You may yourself have aspirations to a literary career, but always remember that when you take a leap off the high dive, you have to swim to make your way up. Learning to swim may involve a little struggle, more for some than others. Water is going to get in your mouth and make you choke at times. And you shouldn’t expect to start doing laps like a dolphin, unless you’re Michael Phelps. Swimming takes practice and dedication to reach the other side of the pool. Like most serious writers, I don’t just want to swim, I want to glide.

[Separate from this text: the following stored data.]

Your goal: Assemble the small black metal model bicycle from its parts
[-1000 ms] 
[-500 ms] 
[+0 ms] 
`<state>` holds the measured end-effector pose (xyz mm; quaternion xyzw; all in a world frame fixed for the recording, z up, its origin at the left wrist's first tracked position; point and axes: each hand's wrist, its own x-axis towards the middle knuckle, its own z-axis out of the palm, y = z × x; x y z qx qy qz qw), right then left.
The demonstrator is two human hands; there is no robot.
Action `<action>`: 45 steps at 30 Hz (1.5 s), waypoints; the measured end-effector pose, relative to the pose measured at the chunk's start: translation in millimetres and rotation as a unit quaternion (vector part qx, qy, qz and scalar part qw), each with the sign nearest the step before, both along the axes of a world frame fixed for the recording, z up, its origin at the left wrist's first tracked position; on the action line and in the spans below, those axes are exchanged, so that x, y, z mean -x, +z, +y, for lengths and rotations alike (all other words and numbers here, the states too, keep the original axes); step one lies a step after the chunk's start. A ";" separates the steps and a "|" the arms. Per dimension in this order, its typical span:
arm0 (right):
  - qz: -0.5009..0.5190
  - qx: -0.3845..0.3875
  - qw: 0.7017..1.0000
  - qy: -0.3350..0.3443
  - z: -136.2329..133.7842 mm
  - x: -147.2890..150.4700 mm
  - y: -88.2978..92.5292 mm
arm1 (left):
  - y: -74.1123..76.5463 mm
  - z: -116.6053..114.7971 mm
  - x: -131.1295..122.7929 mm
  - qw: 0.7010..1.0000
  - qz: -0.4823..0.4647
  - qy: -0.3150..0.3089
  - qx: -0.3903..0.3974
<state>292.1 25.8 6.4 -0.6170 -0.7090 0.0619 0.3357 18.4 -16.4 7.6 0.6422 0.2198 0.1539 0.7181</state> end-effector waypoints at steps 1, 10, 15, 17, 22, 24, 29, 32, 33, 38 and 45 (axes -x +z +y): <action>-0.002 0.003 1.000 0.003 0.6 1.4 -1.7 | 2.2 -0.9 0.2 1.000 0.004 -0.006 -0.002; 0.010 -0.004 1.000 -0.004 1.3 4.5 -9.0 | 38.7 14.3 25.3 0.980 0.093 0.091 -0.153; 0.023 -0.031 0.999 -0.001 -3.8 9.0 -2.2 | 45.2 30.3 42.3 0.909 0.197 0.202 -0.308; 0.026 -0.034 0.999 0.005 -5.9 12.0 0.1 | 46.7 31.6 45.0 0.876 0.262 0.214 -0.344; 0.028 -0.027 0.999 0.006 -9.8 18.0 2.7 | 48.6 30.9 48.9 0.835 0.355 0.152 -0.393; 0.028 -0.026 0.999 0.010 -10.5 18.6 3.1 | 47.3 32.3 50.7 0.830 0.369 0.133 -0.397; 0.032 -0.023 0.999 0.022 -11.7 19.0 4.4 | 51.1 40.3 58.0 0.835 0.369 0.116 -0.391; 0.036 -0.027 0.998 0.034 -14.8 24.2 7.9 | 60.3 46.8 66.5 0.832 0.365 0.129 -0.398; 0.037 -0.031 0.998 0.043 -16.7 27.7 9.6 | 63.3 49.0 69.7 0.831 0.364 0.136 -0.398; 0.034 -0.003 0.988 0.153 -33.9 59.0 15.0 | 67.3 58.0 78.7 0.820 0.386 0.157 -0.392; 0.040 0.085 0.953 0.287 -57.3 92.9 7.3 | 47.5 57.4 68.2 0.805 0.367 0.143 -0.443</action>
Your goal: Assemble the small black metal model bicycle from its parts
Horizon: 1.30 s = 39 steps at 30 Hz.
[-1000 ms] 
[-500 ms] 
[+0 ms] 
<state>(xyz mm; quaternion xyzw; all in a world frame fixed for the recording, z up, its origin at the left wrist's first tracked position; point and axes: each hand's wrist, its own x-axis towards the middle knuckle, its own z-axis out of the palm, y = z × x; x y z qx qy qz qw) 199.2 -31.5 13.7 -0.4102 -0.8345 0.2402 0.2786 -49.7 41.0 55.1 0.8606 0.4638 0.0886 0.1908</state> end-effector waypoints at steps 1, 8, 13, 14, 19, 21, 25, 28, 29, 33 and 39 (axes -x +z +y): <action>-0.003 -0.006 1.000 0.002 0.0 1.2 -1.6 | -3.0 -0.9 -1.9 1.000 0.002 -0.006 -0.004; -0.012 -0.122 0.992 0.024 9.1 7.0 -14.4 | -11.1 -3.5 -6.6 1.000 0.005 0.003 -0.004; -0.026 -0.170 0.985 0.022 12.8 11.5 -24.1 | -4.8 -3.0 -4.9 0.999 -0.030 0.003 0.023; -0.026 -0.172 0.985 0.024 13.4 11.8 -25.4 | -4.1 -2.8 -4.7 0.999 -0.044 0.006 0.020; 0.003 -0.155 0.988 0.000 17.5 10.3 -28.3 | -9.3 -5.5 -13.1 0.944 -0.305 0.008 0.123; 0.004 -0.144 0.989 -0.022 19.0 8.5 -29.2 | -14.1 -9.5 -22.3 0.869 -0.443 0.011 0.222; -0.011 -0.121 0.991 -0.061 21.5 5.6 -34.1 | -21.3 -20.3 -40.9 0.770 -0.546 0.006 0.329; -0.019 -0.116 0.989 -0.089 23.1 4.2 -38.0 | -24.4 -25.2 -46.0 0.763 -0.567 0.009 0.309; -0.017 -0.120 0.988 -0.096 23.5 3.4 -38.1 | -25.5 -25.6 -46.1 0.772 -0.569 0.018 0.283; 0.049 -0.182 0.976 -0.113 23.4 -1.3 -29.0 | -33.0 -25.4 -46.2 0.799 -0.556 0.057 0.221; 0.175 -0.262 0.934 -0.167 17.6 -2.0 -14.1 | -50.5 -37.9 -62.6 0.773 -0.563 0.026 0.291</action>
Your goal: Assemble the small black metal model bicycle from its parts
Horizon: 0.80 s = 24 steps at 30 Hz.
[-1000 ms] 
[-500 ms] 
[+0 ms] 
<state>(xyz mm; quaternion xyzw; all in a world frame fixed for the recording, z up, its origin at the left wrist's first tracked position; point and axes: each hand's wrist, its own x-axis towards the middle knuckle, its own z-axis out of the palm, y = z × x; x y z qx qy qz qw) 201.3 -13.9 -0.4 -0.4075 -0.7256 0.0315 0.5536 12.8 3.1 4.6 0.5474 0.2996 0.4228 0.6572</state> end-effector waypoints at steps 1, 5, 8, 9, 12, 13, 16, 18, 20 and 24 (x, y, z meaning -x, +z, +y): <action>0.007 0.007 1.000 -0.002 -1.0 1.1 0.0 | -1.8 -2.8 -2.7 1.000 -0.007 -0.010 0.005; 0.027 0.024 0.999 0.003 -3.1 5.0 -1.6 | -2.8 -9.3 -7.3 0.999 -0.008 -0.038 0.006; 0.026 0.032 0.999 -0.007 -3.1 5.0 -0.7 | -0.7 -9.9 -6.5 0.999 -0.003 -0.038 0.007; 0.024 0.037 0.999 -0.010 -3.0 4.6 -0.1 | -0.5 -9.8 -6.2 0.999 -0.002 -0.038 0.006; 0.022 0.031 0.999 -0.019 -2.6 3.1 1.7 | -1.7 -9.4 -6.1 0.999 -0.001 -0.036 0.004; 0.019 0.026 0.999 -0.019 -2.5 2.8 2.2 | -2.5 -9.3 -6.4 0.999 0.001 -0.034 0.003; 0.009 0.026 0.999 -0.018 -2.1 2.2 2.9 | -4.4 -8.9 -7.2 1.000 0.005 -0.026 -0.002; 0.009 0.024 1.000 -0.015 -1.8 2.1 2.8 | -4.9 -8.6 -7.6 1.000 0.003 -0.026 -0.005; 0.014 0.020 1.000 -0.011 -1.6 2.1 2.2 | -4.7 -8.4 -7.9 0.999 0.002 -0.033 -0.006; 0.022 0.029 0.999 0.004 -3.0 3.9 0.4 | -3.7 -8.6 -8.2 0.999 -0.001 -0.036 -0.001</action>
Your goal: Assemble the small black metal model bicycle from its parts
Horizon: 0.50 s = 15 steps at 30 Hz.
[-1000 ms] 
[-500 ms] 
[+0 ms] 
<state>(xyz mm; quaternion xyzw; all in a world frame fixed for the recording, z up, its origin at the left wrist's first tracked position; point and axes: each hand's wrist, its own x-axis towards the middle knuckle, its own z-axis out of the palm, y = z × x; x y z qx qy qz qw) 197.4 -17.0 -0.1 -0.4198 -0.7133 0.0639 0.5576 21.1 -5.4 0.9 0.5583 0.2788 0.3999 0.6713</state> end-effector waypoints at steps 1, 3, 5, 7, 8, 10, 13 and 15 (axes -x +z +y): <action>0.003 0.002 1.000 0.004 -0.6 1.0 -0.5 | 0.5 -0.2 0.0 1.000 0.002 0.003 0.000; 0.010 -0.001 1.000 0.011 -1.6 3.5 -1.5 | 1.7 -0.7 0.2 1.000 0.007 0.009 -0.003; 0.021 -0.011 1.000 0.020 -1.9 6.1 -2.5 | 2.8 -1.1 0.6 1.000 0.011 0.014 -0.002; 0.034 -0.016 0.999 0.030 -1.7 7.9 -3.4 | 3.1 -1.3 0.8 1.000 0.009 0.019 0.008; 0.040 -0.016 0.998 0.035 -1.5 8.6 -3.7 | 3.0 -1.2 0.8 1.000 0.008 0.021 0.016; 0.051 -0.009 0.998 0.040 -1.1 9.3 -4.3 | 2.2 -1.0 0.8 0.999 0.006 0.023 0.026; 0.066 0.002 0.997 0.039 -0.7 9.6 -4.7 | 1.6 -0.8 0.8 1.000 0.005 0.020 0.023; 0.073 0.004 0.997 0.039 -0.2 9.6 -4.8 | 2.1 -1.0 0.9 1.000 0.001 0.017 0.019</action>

So I’ll keep on working as many jobs as I have to, even if the pay is mediocre, because it’s allowed me to live out my dream. I’m willing to sweat, cry and maybe bleed a little along the way, not so I can publish more books. These days, anyone can publish a book on Amazon, it seems. But I want to reach out to people and somehow make a lasting impact, to grow in my craft until I’ve mastered it. And after I master it, I’ll continue learning until my eyes can’t see and my hands shake when I type. If we aren’t all using Trekkie touch screens by then. I know I’m not the only one to have noticed Apple seems intent on mimicking science fiction technology. Shout out, fellow nerds and nerdettes!
Once you dig past the eccentricities you’ll see I am a human being, not a machine bent over painstaking rules, not even a flake that publishes because she’s enamored with her own brilliance. I’m just me, like you are you and we’re all people struggling to find meaning in our hum-drum lives. Also, if you happen to be like me, you might be working three + jobs to make ends meet, in search of a greater calling, an attainable dream.
Now that you’ve forgiven me for prattling on about myself, I’d love to get to know you. Because we all have a story and as Rapunzel sings in Disney’s Tangled, we all have a dream. Show me yours and over the following weeks, months, years I’d love to share mine. In fact, let’s make a pact right now to hold each other accountable, to never give up. And if one of us sees the other struggling to swim in that deep end, let’s reach out a hand and lift each other up. Pinky swear? Fantastic!
Are you ready to dive? Let’s do it together… One, two, JUMP!
I’m a fresh voice in a sea of 80’s hair band concerts. Like you, I’m learning every day that just because I’m young doesn’t mean I’m invincible. I just passed my twenty-fifth birthday, which allows me to look back on my early youth with an amusedly jaded perspective. And it’s old enough to realize how much farther we still have to go. I look at my life today and wish I could skip a step and leap into the next ten years of my life, hopefully after I’ve figured it all out.
But when do we “figure it out” really?